Dear Cuddles,
The ultimate answer to your question is that you must engage in contined cardiovascular exercise to maintain your end of trail, end of hike, weight.
Here’s why.
Human beings have been described as the second best endurance animals on earth, second only to the wolf.
Like the wolf, we are designed to move long distances daily, at low speeds. The wolf tracks game herds in this manner. We are built to do the same.
It can be said without exaggeration that human beings, on the whole, are designed to travel 20-40 miles daily, day after day. We don’t live this way now, but, nonetheless, it is what our bodies are designed to do.
When we walk long distances daily, our bodies perform in peak fashion. Our bodies increase their ability to use fat as an energy source by increasing the amount of enzymes in our muscles that perform that function. Simultaneously, as more blood is needed, to carry the fat and other nutrients, our circulation systems grow in order to accomodate that need; while the muscles themselves grow in order to accomodate the need for more strength. (See: hikers’ legs.)
When we stop moving, as a permanent lifestyle change, as one might do when one ends a long distance hike, our bodies shut down. They get sluggish. The muscles atrophy in size because the demand for strength previously placed upon them is gone; and the enzymes that convert fat to energy are less frequently and copiously produces. As we devolve into a lifestyle of sitting still or moving little, we rely mostly on carbohydrates for energy, and crave them when when we get low, rather than covert to fat burning, because our movements are too infrequent and unsustained.
And then the horror sets in. Not burning fat, we crave carbohydrates, eat too many, and add the excess to our fat supply, while we live lives that do not demand, require or create the burning of fat. At this point, we are only adding. By now, what we eat is almost irrelevant, because we have shut down the fat burning system, while continuously adding to the fat supply.
What is critical to good health, fat burning, living at the weight you wish to live at, is near daily cardiovascular exercise (5-6 days per week).
At one time, as an experiment, I tried walking an hour a day, off the trail. Eventually, I settled upon walking six days per week, one hour per day, or three miles, for a total of eighteen miles per week. The result? At that rate, I lost ten pounds per month.
Later, I experimented with the system, because I felt like I was just getting started after an hour’s walk and that my body wanted more. So, I did the following: Three walks per week, one for one hour (3 miles), one for two hours (6 miles), and one for three hours (9 miles). The result was exactly the same, a loss of ten pounds per month, but I enjoyed this better, because the longer walks got deep into my bones and lower abdomen, and seemed to strengthen my trunk and shoulders, as well as my legs.
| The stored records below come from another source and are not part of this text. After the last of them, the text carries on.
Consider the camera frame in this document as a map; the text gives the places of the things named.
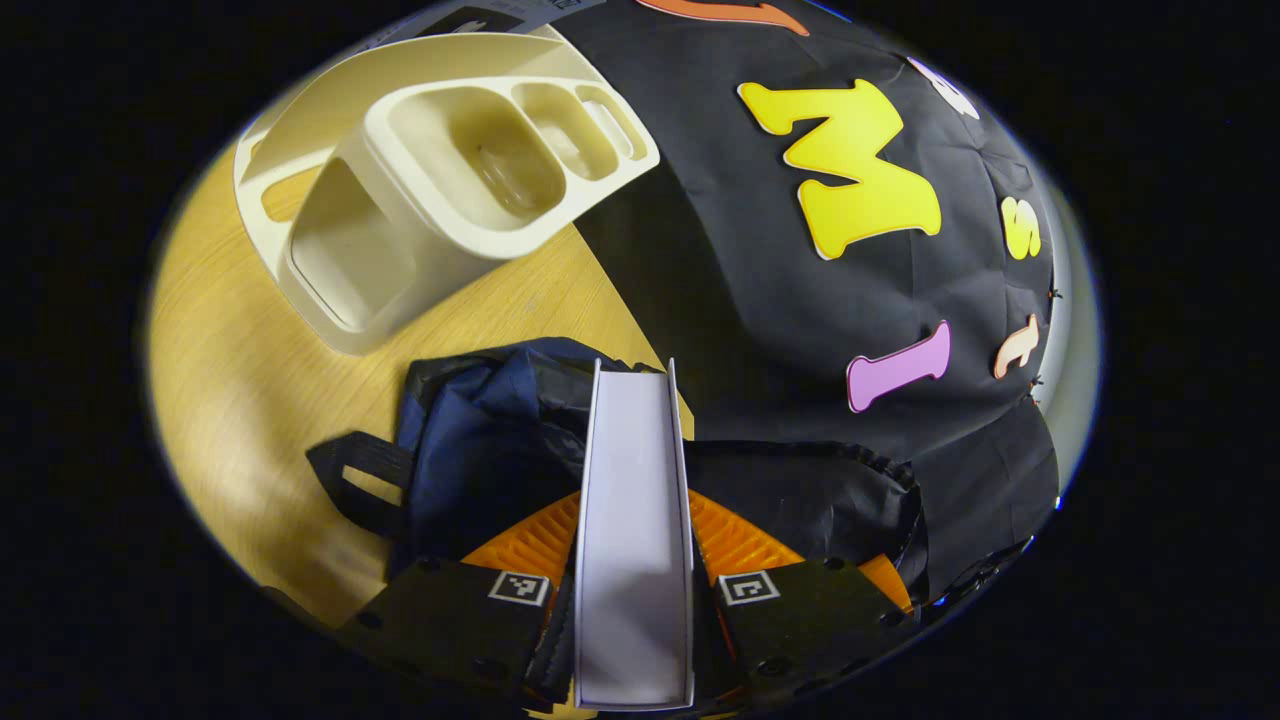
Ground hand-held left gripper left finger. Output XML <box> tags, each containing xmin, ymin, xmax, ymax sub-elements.
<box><xmin>335</xmin><ymin>490</ymin><xmax>581</xmax><ymax>713</ymax></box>

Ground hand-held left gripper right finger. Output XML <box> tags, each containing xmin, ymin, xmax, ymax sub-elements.
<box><xmin>688</xmin><ymin>488</ymin><xmax>906</xmax><ymax>713</ymax></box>

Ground white book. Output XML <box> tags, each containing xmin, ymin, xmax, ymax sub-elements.
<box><xmin>572</xmin><ymin>357</ymin><xmax>697</xmax><ymax>712</ymax></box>

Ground blue schoolbag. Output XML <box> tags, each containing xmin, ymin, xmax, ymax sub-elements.
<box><xmin>305</xmin><ymin>337</ymin><xmax>931</xmax><ymax>601</ymax></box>

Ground white plastic bookshelf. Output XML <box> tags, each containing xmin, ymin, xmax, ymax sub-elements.
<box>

A few years later, I read somewhere that walking two miles per day, which should translate into forty minutes daily,
and fourteen miles per week, would result in an individual losing one hundred pounds over the course of a year. My own experience of walking eighteen miles weekly and losing ten pounds per month, which would translate to one-hundred-twenty pounds in a year, would seem to support that contention.
For reading, I would suggest the book, FIT OR FAT, by Covert Bailey. He explains how the human body utilizes fat at length,in a manner which is both easy to read and completely absorbing.